### ASSIGNMENT
Within the material that follows, how many lines include the string "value"? Answer with the number and nothing more.
━━━━━━━━━━━━━━━━
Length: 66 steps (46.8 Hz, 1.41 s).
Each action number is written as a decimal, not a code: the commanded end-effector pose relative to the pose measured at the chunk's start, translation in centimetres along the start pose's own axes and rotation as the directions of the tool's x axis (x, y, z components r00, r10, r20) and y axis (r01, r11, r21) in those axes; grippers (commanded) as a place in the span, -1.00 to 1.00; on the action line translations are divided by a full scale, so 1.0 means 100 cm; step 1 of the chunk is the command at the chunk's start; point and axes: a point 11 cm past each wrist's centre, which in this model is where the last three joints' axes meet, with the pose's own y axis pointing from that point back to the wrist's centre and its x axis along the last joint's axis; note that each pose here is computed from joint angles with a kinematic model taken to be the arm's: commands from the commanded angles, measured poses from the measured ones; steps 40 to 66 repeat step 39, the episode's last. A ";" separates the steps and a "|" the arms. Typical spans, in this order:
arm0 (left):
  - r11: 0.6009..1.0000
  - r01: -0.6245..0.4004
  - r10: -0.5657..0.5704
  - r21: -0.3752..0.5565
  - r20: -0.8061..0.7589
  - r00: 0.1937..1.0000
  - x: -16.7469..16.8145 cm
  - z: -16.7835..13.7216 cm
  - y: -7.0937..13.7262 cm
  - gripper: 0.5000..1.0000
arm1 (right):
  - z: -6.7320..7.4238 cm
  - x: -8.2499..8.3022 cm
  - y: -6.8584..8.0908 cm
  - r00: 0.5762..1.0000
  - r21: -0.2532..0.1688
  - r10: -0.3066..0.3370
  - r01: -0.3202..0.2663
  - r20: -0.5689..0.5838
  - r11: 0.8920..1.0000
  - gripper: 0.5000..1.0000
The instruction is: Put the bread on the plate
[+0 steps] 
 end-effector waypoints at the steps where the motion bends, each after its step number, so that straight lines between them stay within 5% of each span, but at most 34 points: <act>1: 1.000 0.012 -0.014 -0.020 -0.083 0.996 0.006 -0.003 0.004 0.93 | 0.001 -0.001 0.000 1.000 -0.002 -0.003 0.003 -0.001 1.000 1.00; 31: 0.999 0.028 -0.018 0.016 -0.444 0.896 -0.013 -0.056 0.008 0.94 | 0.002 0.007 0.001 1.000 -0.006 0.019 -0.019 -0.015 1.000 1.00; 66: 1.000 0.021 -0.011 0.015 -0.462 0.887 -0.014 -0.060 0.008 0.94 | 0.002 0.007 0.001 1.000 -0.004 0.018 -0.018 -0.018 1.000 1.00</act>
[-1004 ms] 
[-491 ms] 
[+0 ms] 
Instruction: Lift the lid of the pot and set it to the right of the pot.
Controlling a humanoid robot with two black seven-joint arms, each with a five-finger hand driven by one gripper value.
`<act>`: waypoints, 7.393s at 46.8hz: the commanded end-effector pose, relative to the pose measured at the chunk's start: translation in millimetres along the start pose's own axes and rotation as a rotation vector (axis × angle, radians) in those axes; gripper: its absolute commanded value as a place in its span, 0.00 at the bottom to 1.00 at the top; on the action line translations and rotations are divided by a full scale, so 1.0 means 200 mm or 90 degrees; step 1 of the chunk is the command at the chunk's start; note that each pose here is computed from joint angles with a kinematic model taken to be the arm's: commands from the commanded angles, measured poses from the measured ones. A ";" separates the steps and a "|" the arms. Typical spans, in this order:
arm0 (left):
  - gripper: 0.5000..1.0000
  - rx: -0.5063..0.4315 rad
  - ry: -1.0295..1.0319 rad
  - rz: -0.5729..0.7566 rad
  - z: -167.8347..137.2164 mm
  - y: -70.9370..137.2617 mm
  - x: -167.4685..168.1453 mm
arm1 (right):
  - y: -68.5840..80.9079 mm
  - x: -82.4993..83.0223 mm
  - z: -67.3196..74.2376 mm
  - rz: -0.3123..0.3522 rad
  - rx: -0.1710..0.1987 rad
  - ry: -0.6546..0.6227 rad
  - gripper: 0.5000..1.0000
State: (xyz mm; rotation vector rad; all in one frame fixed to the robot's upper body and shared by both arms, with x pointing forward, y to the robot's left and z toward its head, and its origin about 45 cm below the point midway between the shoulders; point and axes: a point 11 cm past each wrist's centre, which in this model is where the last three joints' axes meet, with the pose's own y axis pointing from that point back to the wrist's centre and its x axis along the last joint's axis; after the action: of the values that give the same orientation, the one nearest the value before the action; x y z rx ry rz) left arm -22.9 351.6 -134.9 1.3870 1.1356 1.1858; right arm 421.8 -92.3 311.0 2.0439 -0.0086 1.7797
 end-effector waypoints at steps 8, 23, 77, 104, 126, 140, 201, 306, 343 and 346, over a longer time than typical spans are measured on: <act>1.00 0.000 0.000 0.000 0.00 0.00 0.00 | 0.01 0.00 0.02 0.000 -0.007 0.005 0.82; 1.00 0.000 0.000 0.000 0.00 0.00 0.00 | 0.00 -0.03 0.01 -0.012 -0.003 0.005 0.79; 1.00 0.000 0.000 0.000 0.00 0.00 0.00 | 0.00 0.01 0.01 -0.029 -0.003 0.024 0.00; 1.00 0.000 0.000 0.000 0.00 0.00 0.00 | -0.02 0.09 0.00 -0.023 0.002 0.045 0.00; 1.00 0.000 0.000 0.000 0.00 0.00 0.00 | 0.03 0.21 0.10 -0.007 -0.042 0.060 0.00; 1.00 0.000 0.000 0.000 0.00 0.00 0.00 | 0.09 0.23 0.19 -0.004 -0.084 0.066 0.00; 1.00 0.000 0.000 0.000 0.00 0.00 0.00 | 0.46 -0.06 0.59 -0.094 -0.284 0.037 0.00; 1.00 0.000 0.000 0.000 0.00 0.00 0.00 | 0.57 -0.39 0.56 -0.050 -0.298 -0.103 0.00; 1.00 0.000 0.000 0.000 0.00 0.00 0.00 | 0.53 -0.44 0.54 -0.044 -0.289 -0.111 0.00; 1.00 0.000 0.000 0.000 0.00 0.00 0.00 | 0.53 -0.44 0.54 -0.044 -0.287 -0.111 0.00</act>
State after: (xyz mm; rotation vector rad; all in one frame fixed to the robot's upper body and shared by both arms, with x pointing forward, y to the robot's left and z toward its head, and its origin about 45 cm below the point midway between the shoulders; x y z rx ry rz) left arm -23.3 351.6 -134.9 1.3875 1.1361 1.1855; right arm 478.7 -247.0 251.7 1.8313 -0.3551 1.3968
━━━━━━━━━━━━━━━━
### OUTPUT OF THE EXERCISE
3